> _About this exercise_:
Make an exact copy of all the records that follow, apart from the pictures.

[Collected data entries]

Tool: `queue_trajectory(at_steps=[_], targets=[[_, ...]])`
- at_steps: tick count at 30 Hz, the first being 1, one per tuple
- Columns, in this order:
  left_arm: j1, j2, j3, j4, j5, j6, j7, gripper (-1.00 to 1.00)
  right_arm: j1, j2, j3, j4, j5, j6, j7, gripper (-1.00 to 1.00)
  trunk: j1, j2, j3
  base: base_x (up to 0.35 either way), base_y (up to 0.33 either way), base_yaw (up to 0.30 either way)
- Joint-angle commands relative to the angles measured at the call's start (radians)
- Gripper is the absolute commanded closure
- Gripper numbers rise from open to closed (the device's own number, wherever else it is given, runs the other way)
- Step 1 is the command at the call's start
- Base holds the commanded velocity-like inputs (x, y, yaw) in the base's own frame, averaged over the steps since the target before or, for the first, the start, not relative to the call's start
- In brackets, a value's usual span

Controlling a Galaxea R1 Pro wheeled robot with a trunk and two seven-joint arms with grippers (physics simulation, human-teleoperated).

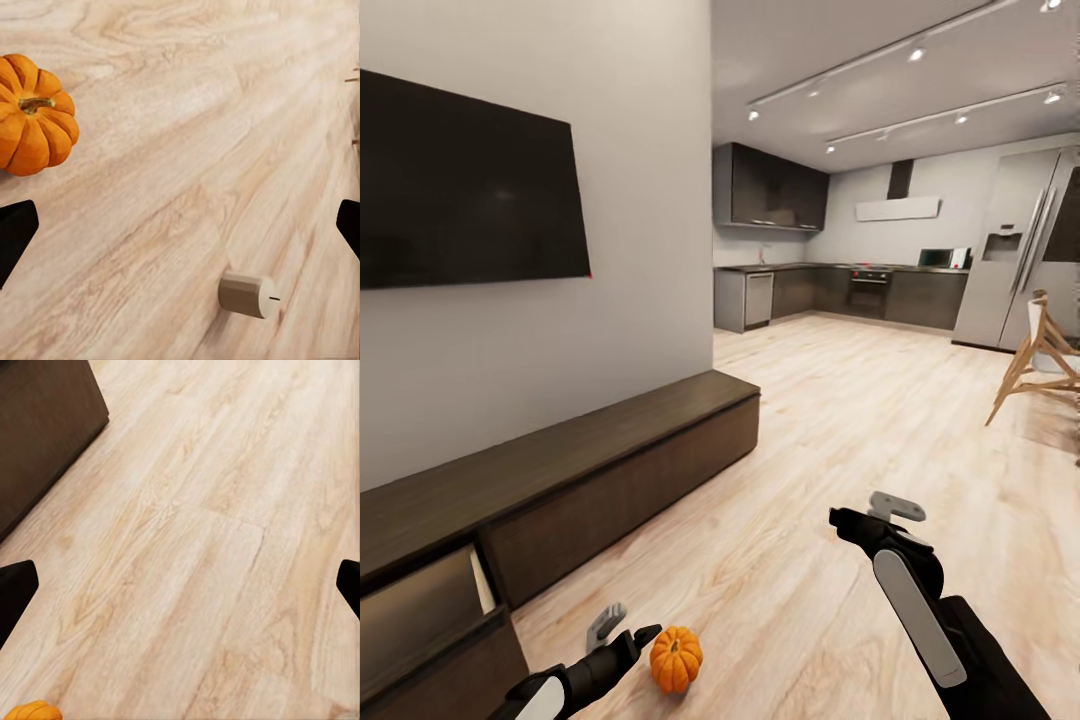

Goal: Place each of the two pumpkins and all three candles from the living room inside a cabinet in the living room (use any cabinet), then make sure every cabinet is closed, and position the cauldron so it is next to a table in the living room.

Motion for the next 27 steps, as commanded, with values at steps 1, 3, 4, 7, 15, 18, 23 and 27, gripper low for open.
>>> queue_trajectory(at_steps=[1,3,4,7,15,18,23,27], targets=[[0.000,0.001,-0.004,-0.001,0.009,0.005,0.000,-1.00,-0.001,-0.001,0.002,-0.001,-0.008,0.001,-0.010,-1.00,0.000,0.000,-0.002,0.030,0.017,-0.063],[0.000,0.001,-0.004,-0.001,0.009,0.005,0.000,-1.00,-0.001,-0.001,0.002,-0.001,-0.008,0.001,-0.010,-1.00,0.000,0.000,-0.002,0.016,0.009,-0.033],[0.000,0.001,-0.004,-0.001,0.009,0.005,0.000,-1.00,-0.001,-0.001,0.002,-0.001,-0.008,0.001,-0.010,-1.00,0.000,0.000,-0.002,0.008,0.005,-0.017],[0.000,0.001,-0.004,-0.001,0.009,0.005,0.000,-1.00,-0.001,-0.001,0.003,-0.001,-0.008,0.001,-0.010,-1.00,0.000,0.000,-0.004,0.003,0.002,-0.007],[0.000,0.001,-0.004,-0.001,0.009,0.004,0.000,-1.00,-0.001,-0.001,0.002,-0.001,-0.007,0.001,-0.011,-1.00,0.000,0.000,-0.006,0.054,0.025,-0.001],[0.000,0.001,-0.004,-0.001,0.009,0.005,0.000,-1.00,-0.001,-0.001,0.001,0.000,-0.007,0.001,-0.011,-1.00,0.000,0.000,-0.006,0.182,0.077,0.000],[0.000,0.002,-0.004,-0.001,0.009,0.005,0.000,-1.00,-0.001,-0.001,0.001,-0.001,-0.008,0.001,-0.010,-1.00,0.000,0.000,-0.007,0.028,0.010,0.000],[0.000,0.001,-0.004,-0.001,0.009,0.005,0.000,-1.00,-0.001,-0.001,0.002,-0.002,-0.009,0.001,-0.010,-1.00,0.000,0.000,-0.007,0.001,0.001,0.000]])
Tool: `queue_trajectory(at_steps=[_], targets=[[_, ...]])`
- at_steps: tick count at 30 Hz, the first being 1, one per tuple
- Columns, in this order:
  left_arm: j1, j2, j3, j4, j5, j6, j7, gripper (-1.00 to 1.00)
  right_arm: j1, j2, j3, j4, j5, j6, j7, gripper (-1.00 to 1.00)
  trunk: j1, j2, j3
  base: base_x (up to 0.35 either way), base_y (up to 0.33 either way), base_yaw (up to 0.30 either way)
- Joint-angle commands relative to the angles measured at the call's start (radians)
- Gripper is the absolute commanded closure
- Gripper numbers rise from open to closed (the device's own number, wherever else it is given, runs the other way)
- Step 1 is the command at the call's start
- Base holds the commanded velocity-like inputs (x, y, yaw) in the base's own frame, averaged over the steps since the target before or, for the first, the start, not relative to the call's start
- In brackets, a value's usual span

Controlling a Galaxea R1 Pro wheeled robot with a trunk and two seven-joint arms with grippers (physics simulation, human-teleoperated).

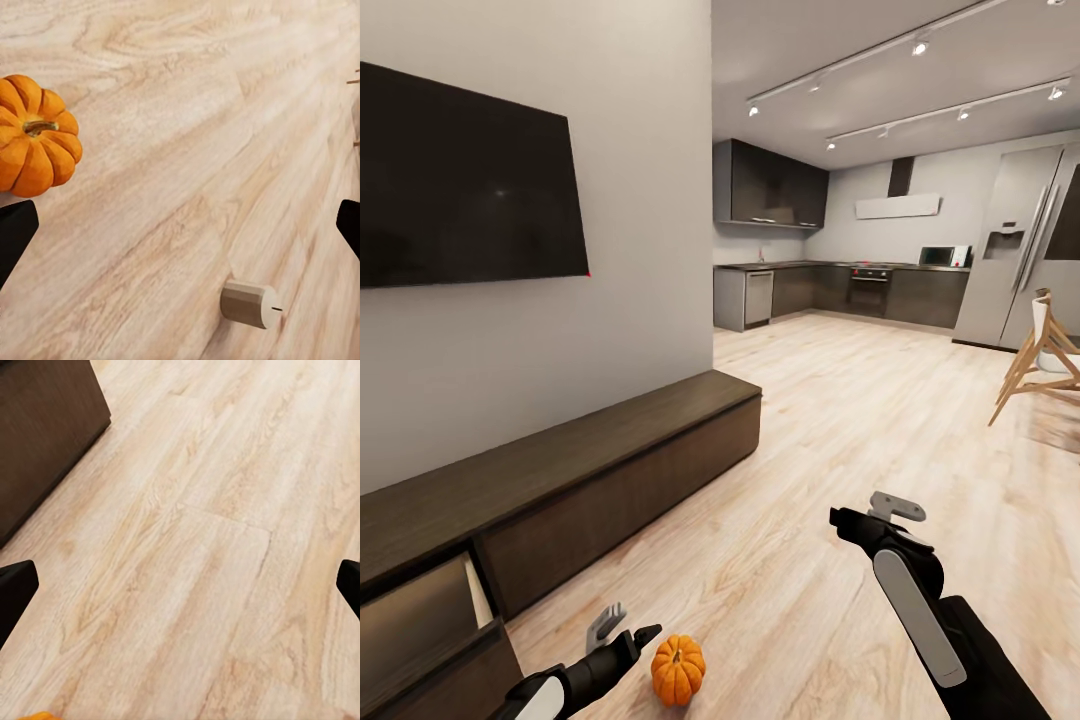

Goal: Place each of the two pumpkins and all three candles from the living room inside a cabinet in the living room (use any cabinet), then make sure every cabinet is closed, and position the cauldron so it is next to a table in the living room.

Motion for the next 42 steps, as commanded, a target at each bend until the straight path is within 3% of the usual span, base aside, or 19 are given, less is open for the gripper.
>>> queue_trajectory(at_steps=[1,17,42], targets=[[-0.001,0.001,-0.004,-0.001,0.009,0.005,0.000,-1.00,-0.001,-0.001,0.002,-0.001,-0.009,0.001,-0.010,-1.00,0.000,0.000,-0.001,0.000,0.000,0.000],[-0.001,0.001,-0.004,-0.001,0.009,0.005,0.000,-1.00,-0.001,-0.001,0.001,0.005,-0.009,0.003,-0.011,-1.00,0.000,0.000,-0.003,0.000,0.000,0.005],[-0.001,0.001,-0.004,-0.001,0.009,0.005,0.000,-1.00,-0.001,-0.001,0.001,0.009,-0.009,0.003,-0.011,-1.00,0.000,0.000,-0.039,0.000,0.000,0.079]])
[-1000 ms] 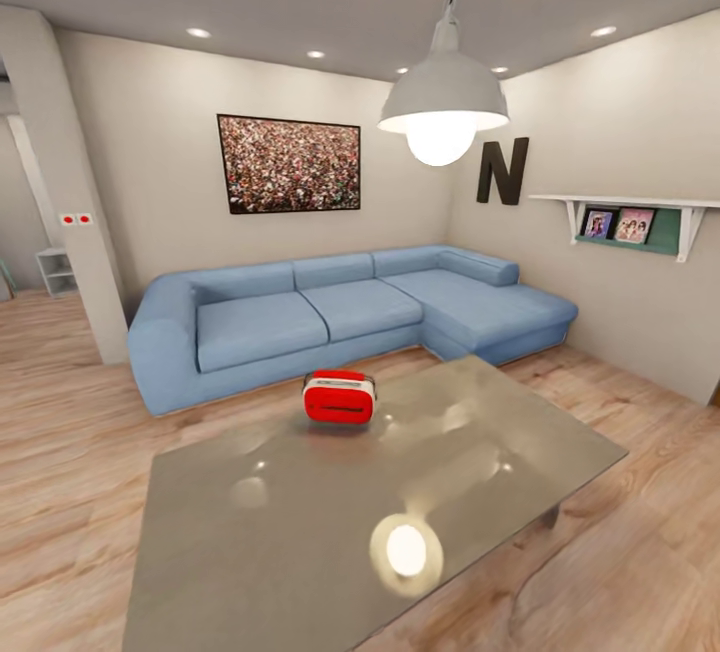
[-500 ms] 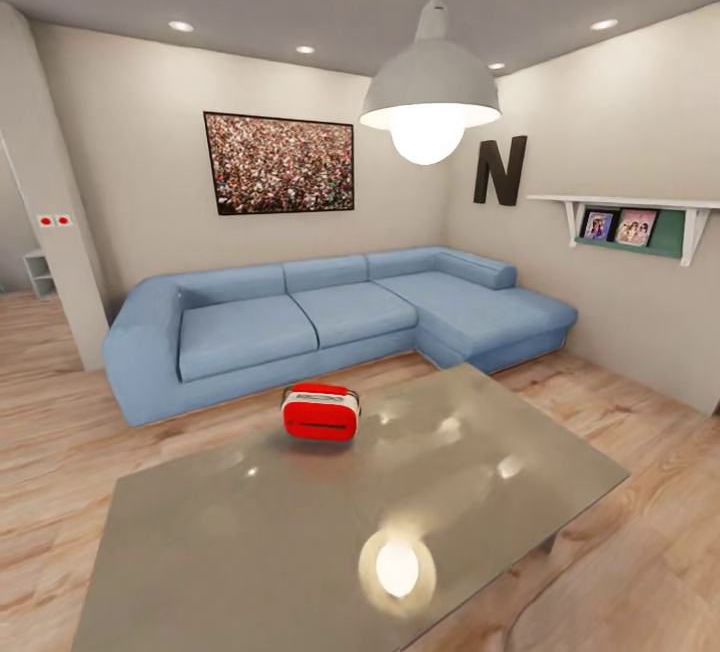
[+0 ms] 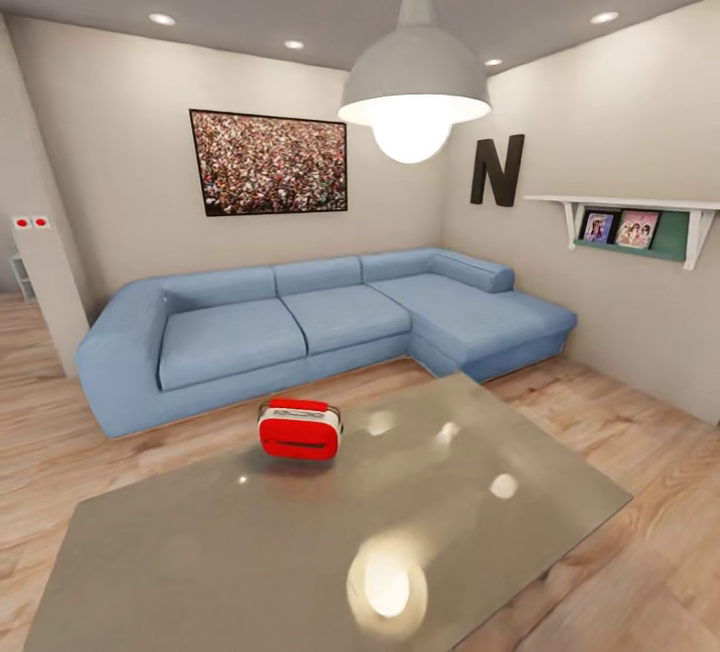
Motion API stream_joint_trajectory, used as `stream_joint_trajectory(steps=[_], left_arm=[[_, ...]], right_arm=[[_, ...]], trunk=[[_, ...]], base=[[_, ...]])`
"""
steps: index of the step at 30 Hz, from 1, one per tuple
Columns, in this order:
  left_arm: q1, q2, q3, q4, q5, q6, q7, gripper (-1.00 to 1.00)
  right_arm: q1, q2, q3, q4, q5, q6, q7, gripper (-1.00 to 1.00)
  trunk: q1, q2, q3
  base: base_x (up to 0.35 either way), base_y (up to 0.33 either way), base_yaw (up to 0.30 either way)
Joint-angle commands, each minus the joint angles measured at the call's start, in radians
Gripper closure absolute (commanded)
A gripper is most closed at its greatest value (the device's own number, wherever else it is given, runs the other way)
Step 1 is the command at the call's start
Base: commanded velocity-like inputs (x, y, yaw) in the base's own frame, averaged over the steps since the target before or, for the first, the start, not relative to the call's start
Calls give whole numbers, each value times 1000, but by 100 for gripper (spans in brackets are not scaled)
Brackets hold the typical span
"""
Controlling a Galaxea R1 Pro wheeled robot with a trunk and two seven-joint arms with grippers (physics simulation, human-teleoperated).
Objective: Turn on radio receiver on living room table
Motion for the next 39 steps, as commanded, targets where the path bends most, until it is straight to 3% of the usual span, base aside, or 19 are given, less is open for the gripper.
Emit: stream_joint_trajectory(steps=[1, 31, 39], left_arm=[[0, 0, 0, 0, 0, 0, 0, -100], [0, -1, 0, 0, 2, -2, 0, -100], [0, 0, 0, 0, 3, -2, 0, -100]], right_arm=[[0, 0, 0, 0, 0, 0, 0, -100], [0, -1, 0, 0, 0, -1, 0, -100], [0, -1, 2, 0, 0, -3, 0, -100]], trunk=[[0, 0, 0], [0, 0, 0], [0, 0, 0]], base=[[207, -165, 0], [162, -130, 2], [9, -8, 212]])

> _Task output_:
Tool: `queue_trajectory(at_steps=[_], targets=[[_, ...]])`
- at_steps: tick count at 30 Hz, the first being 1, one per tuple
- Columns, in this order:
  left_arm: j1, j2, j3, j4, j5, j6, j7, gripper (-1.00 to 1.00)
  right_arm: j1, j2, j3, j4, j5, j6, j7, gripper (-1.00 to 1.00)
  trunk: j1, j2, j3
  base: base_x (up to 0.35 either way), base_y (up to 0.33 either way), base_yaw (up to 0.30 either way)
- Joint-angle commands relative to the angles measured at the call's start (radians)
- Gripper is the absolute commanded closure
- Gripper numbers rise from open to closed (the device's own number, wherever else it is given, runs the other way)
- Step 1 is the command at the call's start
- Base holds the commanded velocity-like inputs (x, y, yaw) in the base's own frame, averaged over the steps since the target before or, for the first, the start, not relative to the call's start
- In brackets, a value's usual span

Controlling a Galaxea R1 Pro wheeled robot with a trunk and two seven-joint arms with grippers (physics simulation, human-teleoperated).


Goal: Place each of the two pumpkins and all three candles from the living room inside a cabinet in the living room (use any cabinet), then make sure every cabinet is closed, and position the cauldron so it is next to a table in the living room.

Motion for the next 27 steps, as commanded, with values at steps 1, 3, 4, 7, 15, 18, 23 and 27, gripper low for open.
>>> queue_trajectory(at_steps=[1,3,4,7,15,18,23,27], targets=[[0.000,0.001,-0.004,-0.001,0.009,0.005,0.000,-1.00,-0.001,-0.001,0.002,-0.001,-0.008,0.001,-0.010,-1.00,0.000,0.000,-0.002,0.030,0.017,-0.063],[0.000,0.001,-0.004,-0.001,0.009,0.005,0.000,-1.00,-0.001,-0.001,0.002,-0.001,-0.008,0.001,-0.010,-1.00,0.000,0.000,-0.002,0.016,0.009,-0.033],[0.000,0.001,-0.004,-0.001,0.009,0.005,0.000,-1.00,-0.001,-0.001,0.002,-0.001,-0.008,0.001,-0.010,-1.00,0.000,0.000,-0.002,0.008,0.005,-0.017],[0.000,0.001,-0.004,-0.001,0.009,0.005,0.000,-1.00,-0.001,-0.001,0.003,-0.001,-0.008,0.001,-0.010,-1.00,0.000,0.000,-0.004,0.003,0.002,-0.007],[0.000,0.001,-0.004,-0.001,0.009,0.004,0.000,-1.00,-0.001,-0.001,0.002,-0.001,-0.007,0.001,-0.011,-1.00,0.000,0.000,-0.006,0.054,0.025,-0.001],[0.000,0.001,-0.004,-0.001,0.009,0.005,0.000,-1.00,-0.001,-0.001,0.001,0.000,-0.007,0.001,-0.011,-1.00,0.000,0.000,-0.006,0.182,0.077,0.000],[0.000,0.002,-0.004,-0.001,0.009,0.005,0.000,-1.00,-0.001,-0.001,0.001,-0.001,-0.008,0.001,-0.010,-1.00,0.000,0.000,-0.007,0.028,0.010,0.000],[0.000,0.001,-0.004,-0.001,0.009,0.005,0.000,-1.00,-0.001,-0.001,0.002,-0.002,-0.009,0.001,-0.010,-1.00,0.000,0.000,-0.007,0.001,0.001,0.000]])
Tool: `queue_trajectory(at_steps=[_], targets=[[_, ...]])`
- at_steps: tick count at 30 Hz, the first being 1, one per tuple
- Columns, in this order:
  left_arm: j1, j2, j3, j4, j5, j6, j7, gripper (-1.00 to 1.00)
  right_arm: j1, j2, j3, j4, j5, j6, j7, gripper (-1.00 to 1.00)
  trunk: j1, j2, j3
  base: base_x (up to 0.35 either way), base_y (up to 0.33 either way), base_yaw (up to 0.30 either way)
- Joint-angle commands relative to the angles measured at the call's start (radians)
- Gripper is the absolute commanded closure
- Gripper numbers rise from open to closed (the device's own number, wherever else it is given, runs the other way)
- Step 1 is the command at the call's start
- Base holds the commanded velocity-like inputs (x, y, yaw) in the base's own frame, averaged over the steps since the target before or, for the first, the start, not relative to the call's start
- In brackets, a value's usual span

Controlling a Galaxea R1 Pro wheeled robot with a trunk and two seven-joint arms with grippers (physics simulation, human-teleoperated).


Goal: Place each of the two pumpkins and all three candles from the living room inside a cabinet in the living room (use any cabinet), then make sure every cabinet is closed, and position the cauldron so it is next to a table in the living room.

Motion for the next 42 steps, as commanded, a target at each bend until the straight path is within 3% of the usual span, base aside, or 19 are given, less is open for the gripper.
>>> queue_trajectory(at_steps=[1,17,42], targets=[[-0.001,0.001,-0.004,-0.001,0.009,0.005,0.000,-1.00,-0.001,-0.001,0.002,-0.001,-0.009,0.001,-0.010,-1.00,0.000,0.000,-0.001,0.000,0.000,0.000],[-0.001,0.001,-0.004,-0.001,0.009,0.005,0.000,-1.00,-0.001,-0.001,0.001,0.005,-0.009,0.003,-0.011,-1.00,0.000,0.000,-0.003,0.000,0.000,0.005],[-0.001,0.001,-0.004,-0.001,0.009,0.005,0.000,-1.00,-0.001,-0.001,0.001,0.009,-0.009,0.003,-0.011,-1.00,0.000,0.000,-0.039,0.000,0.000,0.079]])
[-1000 ms] 
[-500 ms] 
[+0 ms] 
Motion API stream_joint_trajectory, used as `stream_joint_trajectory(steps=[_], left_arm=[[_, ...]], right_arm=[[_, ...]], trunk=[[_, ...]], base=[[_, ...]])`
"""
steps: index of the step at 30 Hz, from 1, one per tuple
Columns, in this order:
  left_arm: q1, q2, q3, q4, q5, q6, q7, gripper (-1.00 to 1.00)
  right_arm: q1, q2, q3, q4, q5, q6, q7, gripper (-1.00 to 1.00)
  trunk: q1, q2, q3
  base: base_x (up to 0.35 either way), base_y (up to 0.33 either way), base_yaw (up to 0.30 either way)
Joint-angle commands, each minus the joint angles measured at the call's start, in radians
Gripper closure absolute (commanded)
A gripper is most closed at its greatest value (the device's own number, wherever else it is given, runs the other way)
Step 1 is the command at the call's start
Base: commanded velocity-like inputs (x, y, yaw) in the base's own frame, averaged over the steps since the target before or, for the first, the start, not relative to the call's start
Calls give whole numbers, each value times 1000, but by 100 for gripper (spans in brackets are not scaled)
Brackets hold the typical span
"""
Controlling a Galaxea R1 Pro wheeled robot with a trunk and two seven-joint arms with grippers (physics simulation, human-teleoperated).
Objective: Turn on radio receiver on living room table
Motion for the next 39 steps, as commanded, targets where the path bends most, until it is straight to 3% of the usual span, base aside, or 19 are given, less is open for the gripper.
Emit: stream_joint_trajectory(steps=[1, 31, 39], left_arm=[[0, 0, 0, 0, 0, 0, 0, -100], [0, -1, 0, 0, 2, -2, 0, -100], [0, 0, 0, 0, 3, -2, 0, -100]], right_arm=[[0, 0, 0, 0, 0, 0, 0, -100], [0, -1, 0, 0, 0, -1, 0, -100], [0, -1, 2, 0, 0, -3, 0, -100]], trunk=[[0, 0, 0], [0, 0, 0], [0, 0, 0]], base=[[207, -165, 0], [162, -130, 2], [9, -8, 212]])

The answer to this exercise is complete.